* [What you will do]: Start the copy at the line containing "Here is the" and run it through the last line of the records. Repeat each line exactly; omit pictures.

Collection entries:
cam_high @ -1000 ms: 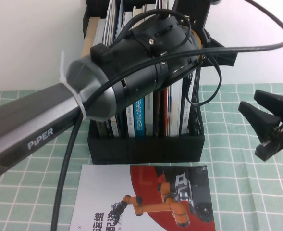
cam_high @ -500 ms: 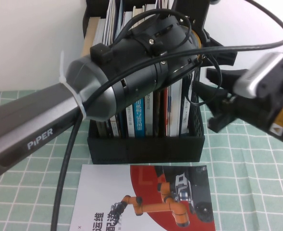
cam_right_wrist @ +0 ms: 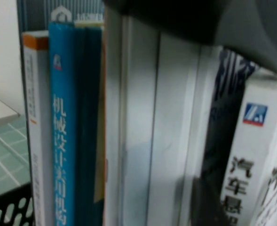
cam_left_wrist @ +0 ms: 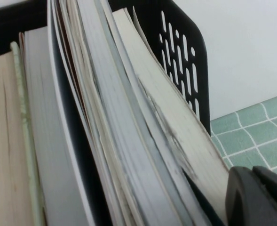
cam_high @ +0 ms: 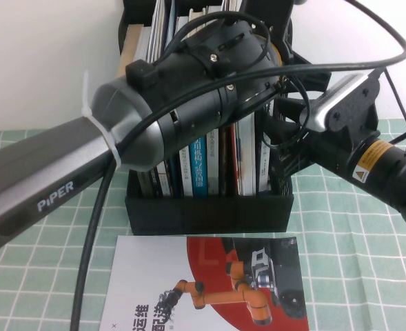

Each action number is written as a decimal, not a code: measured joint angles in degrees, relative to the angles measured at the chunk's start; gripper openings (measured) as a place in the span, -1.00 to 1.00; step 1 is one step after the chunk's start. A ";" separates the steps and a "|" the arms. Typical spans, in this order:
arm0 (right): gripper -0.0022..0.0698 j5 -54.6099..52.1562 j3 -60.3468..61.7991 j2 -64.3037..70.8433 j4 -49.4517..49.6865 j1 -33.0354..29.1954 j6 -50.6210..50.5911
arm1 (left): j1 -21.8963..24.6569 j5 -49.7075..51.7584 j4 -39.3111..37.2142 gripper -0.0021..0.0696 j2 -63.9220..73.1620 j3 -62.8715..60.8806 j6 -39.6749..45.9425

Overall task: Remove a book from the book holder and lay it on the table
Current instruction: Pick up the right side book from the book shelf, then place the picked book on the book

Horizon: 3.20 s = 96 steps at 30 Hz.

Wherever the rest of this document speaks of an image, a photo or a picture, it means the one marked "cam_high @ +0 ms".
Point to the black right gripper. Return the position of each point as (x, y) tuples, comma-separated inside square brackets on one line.
[(289, 138)]

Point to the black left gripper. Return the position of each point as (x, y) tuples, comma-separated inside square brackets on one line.
[(306, 79)]

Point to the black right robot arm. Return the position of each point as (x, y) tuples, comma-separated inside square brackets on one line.
[(395, 186)]

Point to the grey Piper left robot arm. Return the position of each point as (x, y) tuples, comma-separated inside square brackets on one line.
[(51, 172)]

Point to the white brochure orange robot arm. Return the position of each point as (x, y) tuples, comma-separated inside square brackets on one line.
[(147, 269)]

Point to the blue spine mechanical design book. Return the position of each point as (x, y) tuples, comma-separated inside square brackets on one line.
[(199, 165)]

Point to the black mesh book holder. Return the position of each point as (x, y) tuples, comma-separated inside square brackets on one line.
[(209, 213)]

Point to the white spine book black logo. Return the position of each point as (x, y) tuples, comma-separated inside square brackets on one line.
[(163, 182)]

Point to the cyan spine book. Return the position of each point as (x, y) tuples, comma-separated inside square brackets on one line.
[(132, 45)]

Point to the green white checked tablecloth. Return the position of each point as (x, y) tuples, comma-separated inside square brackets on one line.
[(361, 258)]

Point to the white curved thin booklet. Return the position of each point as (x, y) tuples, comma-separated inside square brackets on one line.
[(156, 27)]

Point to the white zip tie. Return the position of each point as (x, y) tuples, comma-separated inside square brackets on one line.
[(99, 127)]

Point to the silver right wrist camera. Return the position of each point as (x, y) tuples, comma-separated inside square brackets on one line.
[(321, 107)]

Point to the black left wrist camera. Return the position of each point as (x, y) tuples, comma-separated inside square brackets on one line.
[(264, 10)]

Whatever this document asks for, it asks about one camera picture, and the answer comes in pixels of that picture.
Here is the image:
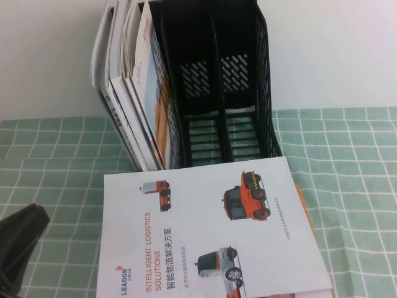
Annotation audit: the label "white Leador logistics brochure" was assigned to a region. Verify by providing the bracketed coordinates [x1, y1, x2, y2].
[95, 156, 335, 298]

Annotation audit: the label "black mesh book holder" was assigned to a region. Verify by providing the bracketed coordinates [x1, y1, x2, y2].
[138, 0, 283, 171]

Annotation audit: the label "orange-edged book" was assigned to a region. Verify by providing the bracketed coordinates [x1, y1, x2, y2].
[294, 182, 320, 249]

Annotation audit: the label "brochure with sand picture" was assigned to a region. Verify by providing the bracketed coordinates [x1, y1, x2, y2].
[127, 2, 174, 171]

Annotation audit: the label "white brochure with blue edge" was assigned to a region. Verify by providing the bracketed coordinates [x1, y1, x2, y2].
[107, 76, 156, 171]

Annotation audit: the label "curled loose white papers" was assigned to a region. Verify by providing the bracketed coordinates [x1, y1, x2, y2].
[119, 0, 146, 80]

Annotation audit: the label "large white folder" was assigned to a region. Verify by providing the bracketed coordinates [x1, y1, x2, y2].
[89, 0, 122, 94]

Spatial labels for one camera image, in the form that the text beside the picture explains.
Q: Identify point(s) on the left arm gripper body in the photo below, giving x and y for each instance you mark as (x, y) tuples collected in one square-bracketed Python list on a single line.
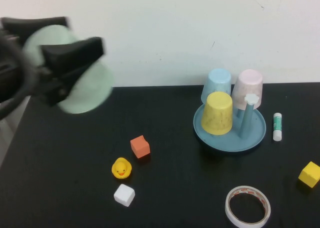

* [Solution for this task]:
Here is the image:
Annotation audit: the label "white Leador logistics brochure" was assigned to a region. Verify by providing the bracketed coordinates [x1, y1, x2, y2].
[95, 156, 335, 298]

Annotation audit: the label "black mesh book holder" was assigned to a region. Verify by providing the bracketed coordinates [x1, y1, x2, y2].
[138, 0, 283, 171]

Annotation audit: the label "orange-edged book" was assigned to a region. Verify by providing the bracketed coordinates [x1, y1, x2, y2].
[294, 182, 320, 249]

Annotation audit: the label "brochure with sand picture" was assigned to a region. Verify by providing the bracketed coordinates [x1, y1, x2, y2].
[127, 2, 174, 171]

Annotation audit: the label "white brochure with blue edge" was assigned to a region. Verify by providing the bracketed coordinates [x1, y1, x2, y2].
[107, 76, 156, 171]

Annotation audit: the label "curled loose white papers" was assigned to a region. Verify by providing the bracketed coordinates [x1, y1, x2, y2].
[119, 0, 146, 80]

Annotation audit: the label "large white folder" was assigned to a region. Verify by providing the bracketed coordinates [x1, y1, x2, y2].
[89, 0, 122, 94]

Spatial labels for one camera image, in the form that the text beside the picture explains.
Q: Identify point(s) on the left arm gripper body in the photo below, giving x and y for each instance you mark as (x, y) tuples collected in one square-bracketed Python list on a single line.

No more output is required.